Back up or migrate Sourcegraph data to a new instance

In some circumstances it may be necessary or advantageous to migrate from one Sourcegraph instance or deployment to another. This page describes how to execute such a migration.

Specific guides

Migrate from the single Docker image to Docker Compose

Data stores

While much of Sourcegraph's data can be regenerated, some state can be stored in multiple locations.

Configuration JSON

Most parts of Sourcegraph's configuration are managed in the webapp via text editors. These files are typically stored in the Postgres database (described below), but are translated into text for editing in the web UI.

These files are the most essential pieces of information required for a migration to work.

Data	Can it be recreated without a backup?	Notes
Site configuration	No	This file contains key configuration that defines how the product works.
Code host connection configuration(s)	No	Each connection to an external code host has its own short configuration file.
Global settings	No	Default settings can be set by administrators for all users by editing this file.

Backing up this data is as simple as copy-pasting the text from the files described above on the old Sourcegraph instance into the new one.

Internal database (Postgresql)

Sourcegraph's internal database houses most of Sourcegraph's state. While many of these pieces of data can be restored after a migration, some cannot.

This list is not guaranteed to be complete, but rather representative of the types of data stored here.

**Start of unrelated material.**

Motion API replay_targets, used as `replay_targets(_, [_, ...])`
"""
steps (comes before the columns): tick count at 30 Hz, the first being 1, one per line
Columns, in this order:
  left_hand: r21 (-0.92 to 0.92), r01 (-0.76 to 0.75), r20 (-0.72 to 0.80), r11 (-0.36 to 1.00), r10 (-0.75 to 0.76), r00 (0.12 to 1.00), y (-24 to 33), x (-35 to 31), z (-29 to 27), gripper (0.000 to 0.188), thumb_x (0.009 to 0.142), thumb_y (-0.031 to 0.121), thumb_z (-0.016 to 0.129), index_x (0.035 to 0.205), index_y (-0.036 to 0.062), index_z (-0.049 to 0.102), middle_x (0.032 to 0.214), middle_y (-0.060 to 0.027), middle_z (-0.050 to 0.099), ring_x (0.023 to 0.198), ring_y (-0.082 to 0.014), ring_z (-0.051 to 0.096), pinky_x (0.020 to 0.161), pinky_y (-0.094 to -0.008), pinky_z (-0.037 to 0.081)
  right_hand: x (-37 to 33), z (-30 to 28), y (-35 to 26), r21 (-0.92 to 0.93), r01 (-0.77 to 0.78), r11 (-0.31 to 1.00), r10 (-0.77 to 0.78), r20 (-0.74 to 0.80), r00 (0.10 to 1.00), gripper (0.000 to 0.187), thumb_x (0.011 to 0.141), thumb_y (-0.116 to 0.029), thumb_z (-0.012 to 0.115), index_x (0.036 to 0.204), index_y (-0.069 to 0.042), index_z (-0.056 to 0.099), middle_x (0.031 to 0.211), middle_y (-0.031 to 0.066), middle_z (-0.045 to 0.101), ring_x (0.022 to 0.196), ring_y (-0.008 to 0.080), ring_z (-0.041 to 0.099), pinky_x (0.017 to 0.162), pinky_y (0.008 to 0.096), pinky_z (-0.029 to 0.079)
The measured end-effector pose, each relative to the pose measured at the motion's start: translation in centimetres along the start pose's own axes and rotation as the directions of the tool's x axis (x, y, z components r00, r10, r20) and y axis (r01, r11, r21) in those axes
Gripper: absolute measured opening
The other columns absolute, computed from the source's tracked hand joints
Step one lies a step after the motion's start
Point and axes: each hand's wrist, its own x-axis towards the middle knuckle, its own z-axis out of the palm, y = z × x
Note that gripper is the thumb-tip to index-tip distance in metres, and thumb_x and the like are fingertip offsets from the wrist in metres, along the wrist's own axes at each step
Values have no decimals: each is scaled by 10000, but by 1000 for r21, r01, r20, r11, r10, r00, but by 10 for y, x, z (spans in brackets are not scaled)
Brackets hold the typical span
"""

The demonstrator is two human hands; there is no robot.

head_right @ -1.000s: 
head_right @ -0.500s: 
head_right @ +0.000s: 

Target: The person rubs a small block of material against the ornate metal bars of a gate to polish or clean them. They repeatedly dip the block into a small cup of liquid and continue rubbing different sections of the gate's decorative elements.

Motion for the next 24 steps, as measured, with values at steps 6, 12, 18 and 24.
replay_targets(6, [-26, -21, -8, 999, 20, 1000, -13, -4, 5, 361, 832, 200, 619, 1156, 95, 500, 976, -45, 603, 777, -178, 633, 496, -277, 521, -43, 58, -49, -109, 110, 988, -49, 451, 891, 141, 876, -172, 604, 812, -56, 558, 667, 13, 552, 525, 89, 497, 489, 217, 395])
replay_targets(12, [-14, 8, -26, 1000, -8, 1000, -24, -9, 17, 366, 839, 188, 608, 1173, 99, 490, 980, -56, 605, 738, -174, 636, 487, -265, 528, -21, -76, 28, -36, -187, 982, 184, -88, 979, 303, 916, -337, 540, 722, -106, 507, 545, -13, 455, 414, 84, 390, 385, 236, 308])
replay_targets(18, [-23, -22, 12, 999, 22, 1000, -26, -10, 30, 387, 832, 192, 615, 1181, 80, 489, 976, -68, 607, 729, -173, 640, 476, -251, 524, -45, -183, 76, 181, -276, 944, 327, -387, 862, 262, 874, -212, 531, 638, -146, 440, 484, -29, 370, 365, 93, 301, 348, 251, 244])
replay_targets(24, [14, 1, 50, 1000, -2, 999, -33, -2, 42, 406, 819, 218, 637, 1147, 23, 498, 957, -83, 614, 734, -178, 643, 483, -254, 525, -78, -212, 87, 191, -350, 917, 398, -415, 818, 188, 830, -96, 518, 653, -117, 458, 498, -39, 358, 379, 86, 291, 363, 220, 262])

Data	Can it be recreated without a backup?	Notes
Repository metadata (e.g. clone URLs, whether it is a fork or archive, etc.)	Yes
User accounts	Yes (if using SSO authentication), No if using builtin authentication
Repository permissions	Yes
Organizations	No
User and org settings	No	Global settings can be backed up as described above, but user- and org-level settings cannot.
Saved searches	No
User-generated access tokens	No
Batch Changes	No
Code graph metadata	Yes (if manually regenerated)	This can be regenerated by re-running the indexing and upload process for affected repositories and revisions, but will not be regenerated by default.
User survey responses	No
Usage statistics and event logs	No	Event logs allow admins to track and audit usage, but are not necessary for Sourcegraph to work

Data stored on disk

Git data, search indexes, precise code-intel data, Prometheus metrics, and some other large data sources are stored on disk.

This list is not guaranteed to be complete, but rather representative of the types of data stored here.

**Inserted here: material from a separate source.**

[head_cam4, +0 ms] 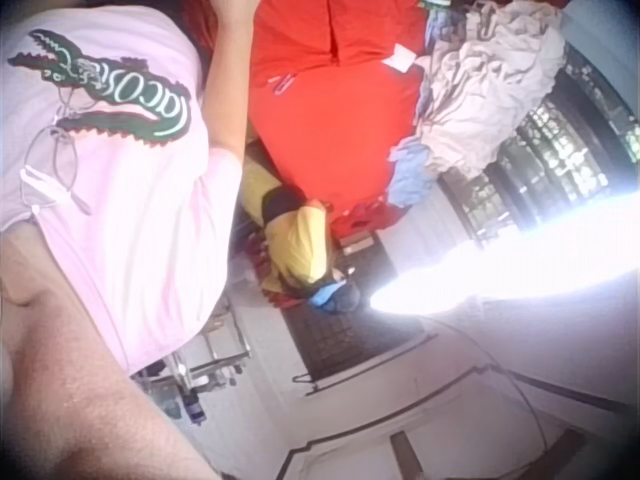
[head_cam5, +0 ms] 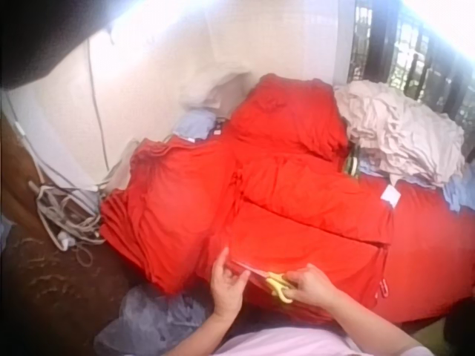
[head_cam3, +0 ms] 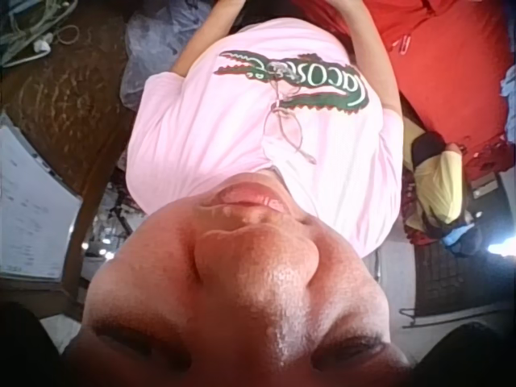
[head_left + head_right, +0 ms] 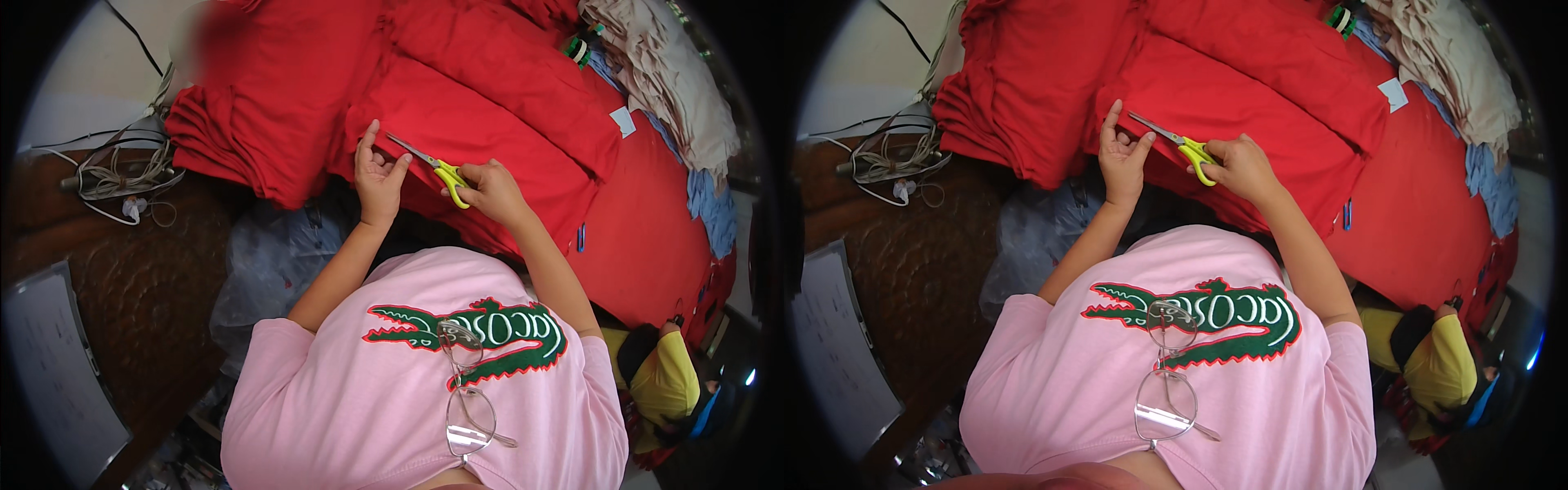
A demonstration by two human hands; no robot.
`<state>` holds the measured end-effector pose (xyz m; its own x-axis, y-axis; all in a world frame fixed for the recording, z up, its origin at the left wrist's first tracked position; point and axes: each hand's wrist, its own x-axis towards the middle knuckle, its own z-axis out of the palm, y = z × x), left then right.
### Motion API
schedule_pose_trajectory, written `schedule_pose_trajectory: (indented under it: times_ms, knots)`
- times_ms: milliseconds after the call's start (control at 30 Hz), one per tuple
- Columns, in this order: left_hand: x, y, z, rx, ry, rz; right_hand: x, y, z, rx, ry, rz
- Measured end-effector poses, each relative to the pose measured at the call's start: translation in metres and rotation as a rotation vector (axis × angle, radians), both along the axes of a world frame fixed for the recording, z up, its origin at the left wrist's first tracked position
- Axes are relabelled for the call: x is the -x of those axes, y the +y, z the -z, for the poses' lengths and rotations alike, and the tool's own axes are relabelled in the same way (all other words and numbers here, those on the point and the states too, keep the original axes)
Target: The person attaches tags to red shirts using a tagging gun, organizes the shirts in a stack, and trims excess threads from the collars with shears.
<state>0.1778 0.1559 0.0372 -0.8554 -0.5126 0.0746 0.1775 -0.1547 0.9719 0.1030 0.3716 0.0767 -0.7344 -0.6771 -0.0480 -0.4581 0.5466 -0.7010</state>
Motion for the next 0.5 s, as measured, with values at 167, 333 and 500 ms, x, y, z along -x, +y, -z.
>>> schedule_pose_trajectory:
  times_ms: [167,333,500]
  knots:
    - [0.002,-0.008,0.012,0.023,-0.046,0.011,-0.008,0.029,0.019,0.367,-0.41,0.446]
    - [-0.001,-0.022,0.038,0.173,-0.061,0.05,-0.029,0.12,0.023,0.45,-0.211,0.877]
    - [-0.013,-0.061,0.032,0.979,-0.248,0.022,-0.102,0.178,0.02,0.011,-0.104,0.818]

Data	Can it be recreated without a backup?	Notes
Repository (git) data	Yes
Search indexes	Yes
Code graph data	No	This can be regenerated by re-running the indexing and upload process for affected repositories and revisions, but will not be regenerated by default.
Prometheus metrics	No
blobstore	Yes	This is where unprocessed uploads are stored.

Ephemeral data (Redis)

Short-lived data, including session data and some usage statistics, are stored in Redis. This data can all be recreated without backups.

External data

Certain categories of data can be stored outside of the Sourcegraph deployment. For example, configuration JSON files can be loaded from disk, and Sourcegraph can connect to external services (PostgreSQL, Redis, S3/GCS) instead of using PostgreSQL, Redis, and blobstore internally.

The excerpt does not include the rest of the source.